INPUT below:

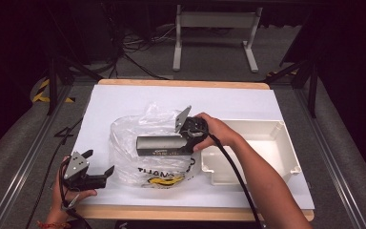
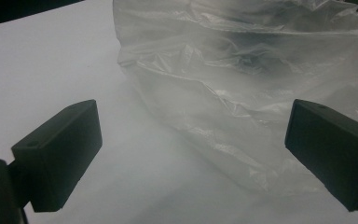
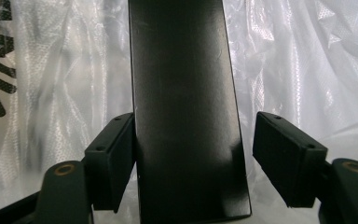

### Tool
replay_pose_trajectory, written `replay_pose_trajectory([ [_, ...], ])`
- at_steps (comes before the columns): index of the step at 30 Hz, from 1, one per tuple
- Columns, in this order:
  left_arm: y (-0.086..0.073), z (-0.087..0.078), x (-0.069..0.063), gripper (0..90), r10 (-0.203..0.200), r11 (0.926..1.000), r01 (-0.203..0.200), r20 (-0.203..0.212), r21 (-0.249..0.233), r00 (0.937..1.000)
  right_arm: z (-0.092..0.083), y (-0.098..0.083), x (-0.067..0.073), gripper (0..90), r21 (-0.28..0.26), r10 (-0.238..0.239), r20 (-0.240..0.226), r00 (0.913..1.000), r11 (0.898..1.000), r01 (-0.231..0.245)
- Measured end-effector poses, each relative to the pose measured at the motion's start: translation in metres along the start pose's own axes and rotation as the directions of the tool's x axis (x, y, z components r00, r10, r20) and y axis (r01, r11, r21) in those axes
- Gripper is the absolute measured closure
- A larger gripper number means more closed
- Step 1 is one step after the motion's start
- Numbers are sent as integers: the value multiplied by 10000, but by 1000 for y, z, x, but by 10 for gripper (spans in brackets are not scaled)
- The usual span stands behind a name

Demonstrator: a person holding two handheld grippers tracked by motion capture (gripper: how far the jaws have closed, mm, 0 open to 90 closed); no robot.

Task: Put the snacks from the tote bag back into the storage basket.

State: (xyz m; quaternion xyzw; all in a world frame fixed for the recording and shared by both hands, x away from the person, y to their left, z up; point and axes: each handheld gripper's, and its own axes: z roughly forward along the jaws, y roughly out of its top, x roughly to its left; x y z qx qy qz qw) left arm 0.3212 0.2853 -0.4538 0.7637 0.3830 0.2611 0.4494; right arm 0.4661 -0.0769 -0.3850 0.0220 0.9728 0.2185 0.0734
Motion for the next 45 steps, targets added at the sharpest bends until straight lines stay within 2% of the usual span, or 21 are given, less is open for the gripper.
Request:
replay_pose_trajectory([
  [2,0,0,0,46,31,10000,-31,44,30,10000,2,2,1,329,225,-48,-129,9999,9997,51],
  [6,0,0,-1,46,9,10000,-9,71,48,10000,11,8,4,368,1007,-186,-296,9994,9947,215],
  [7,0,0,0,46,59,10000,-60,60,44,10000,13,9,5,383,1102,-244,-206,9995,9936,265],
  [14,0,1,0,46,24,10000,-25,111,58,9999,11,11,4,423,1163,-196,-461,9987,9929,249],
  [23,0,2,-1,46,24,9999,-25,149,106,9999,7,12,7,425,1087,-435,-662,9969,9928,505],
  [30,0,2,0,46,1,9999,-3,135,127,9999,0,12,8,426,707,-481,-506,9976,9962,516],
  [37,0,2,0,46,-6,9999,4,146,136,9999,-9,13,10,427,380,-784,-435,9960,9961,800],
  [41,0,2,0,46,-30,9999,28,159,117,9999,-17,14,11,427,110,-975,-273,9949,9951,979],
  [44,0,2,0,46,-36,9999,35,154,106,9999,-20,14,10,426,59,-950,-209,9953,9954,952],
  [45,0,2,0,47,-50,10000,48,175,85,9998,-22,14,11,426,5,-975,-64,9952,9952,975],
])
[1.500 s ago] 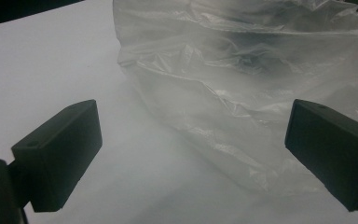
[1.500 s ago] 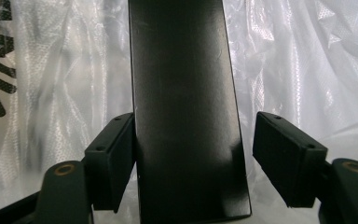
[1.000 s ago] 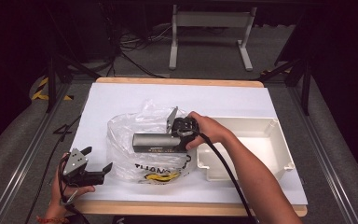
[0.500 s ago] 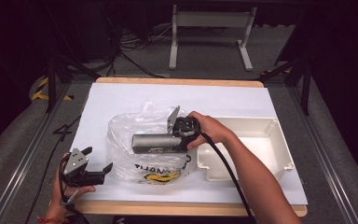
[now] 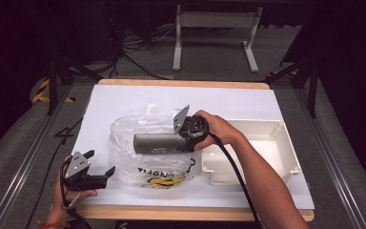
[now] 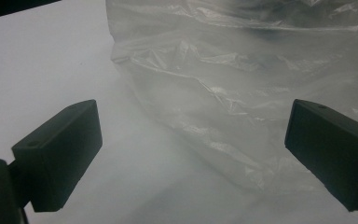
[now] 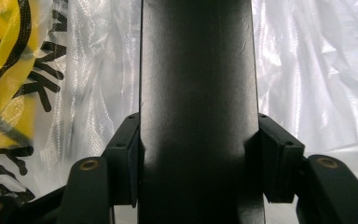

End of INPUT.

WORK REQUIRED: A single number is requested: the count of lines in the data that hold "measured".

EXERCISE RESULT: 2